In Oxide we don’t really use the secret hash when depositing to L2 (it’s set to a constant value everywhere) and that is because we want the message to contain a recipient. So what we do instead is that we have recipient_hash that is computed offchain as hash(secret, recipient). Then this recipient hash is part of the message content preimage.
(The secret in the recipient hash essentially just acts as a randomness hiding recipient from preimage attacks)
This has some nice properties:
It makes the security of messages the same as notes: “recipient” in the message is the same thing as note owner. It’s no longer only the secret that “owns” the message,
it allows someone else to claim a message on your behalf (e.g. a relayer) - but this this doesn’t seem to be that relevant anymore as oxide’s lazy claiming approach deprecates this (mentioning it here for completness).
This has some very terrible properties for Oxide because with constant secret anyone can see when a recipient spends the message (broken nullifier unlinkability property):
(Note that we could work around this by not using Aztec.nr’s process_l1_to_l2_message but I would rather refactor it all.)
Possible solutions
Solution 1: Drop the secret hash altogether and just expect the contract calling Inbox to handle it and then have standardized deposit and claim utils in Solidity and in Aztec.nr.
Solution 2: Replace secret_hash with salted_recipient_hash in the Inbox contract and everywhere and then we modify compute_l1_to_l2_message_nullifier function to use recipient’s nhk instead of the secret.
I think solution 1 is better because with the utils we can get basically equivalent devex without enshrining a specific derivation scheme in l1 contracts.
I think having a message hash and a secret hash is a nice separation.
The secret in the message is for hiding what the message does. In our case it’s the recipient. But it could also has no secret and be claimable for whoever claims it first (or with some conditions checked in the app, e.g. anyone that can prove they are over 70 years old).
And the secret in the secret hash is for hiding the fact that a nullifier has been created. An app might choose to make it constant so that anyone can see that it has been claimed.
So in oxide, maybe we just need to actually use a secret instead of a constant for the secret hash?
I think option one is better. I think the inbox is forcing a consumption pattern on portals (consume it via providing the preimage to a hashed secret, and nullify using the preimage), but the inbox should not enforce this, it should be a problem for the portal to solve (how to consume, and how to nullify is portal-specific)

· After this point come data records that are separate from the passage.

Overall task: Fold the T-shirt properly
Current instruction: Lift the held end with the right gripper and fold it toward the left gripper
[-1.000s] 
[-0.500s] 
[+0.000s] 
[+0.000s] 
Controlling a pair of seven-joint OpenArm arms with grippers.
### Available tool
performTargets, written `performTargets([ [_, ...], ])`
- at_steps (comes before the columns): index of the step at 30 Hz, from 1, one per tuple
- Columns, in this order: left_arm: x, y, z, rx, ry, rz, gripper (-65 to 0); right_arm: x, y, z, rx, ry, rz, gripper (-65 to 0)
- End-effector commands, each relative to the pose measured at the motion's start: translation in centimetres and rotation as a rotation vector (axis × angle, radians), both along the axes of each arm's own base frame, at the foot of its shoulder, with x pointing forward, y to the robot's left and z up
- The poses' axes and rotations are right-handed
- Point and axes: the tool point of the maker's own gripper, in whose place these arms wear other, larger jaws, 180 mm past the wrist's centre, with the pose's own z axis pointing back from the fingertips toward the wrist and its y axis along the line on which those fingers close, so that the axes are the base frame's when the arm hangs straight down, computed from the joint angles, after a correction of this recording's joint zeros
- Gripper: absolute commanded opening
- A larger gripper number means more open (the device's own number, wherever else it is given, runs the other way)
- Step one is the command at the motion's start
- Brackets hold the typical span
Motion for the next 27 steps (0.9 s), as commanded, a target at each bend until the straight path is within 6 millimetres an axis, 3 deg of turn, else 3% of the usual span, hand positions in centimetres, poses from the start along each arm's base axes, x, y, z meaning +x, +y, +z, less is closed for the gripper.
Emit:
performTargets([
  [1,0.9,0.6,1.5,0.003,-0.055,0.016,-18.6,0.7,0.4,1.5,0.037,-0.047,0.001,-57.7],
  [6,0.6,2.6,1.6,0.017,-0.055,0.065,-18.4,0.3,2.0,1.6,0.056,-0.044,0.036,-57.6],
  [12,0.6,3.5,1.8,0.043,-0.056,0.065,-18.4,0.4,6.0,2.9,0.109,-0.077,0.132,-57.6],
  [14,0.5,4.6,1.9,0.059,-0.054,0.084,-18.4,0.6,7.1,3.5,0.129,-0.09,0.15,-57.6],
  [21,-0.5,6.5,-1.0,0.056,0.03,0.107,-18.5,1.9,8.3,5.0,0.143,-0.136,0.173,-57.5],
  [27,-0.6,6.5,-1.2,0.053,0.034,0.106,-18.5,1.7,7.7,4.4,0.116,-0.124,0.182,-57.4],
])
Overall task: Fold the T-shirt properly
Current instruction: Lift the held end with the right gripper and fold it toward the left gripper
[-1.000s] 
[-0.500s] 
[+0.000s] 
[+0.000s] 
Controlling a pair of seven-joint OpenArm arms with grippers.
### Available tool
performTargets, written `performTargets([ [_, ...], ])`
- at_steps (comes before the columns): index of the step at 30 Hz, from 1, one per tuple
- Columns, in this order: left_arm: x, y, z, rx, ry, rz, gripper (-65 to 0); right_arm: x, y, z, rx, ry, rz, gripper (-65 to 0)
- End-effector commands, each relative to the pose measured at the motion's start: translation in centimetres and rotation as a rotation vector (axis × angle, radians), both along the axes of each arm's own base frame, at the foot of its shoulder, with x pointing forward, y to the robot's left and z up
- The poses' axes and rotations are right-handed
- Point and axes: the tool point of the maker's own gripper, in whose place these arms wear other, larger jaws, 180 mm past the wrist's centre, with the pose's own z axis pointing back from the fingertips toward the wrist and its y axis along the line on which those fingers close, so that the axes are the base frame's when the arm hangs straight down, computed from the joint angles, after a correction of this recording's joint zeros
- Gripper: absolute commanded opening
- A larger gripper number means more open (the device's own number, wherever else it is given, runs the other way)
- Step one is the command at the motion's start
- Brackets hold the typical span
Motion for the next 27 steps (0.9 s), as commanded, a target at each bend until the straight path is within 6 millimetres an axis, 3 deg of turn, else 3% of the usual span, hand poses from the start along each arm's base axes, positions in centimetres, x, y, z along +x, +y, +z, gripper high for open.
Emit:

Everything that @leila mentioned above can be implemented by the portal itself in an app specific manner even if we remove the secret hash from the inbox if i’m not mistaken.
Everything that @leila mentioned above can be implemented by the portal itself in an app specific manner even if we remove the secret hash from the inbox if i’m not mistaken.
Correct. Inbox doing the minimum necessary seems like a very good pattern
If we were starting again, I imagine we’d adopt the abstract approach of Option 1, where portals (and their L2 counterparts) figure out how to create a nullifier for a consumed L1->L2 msg.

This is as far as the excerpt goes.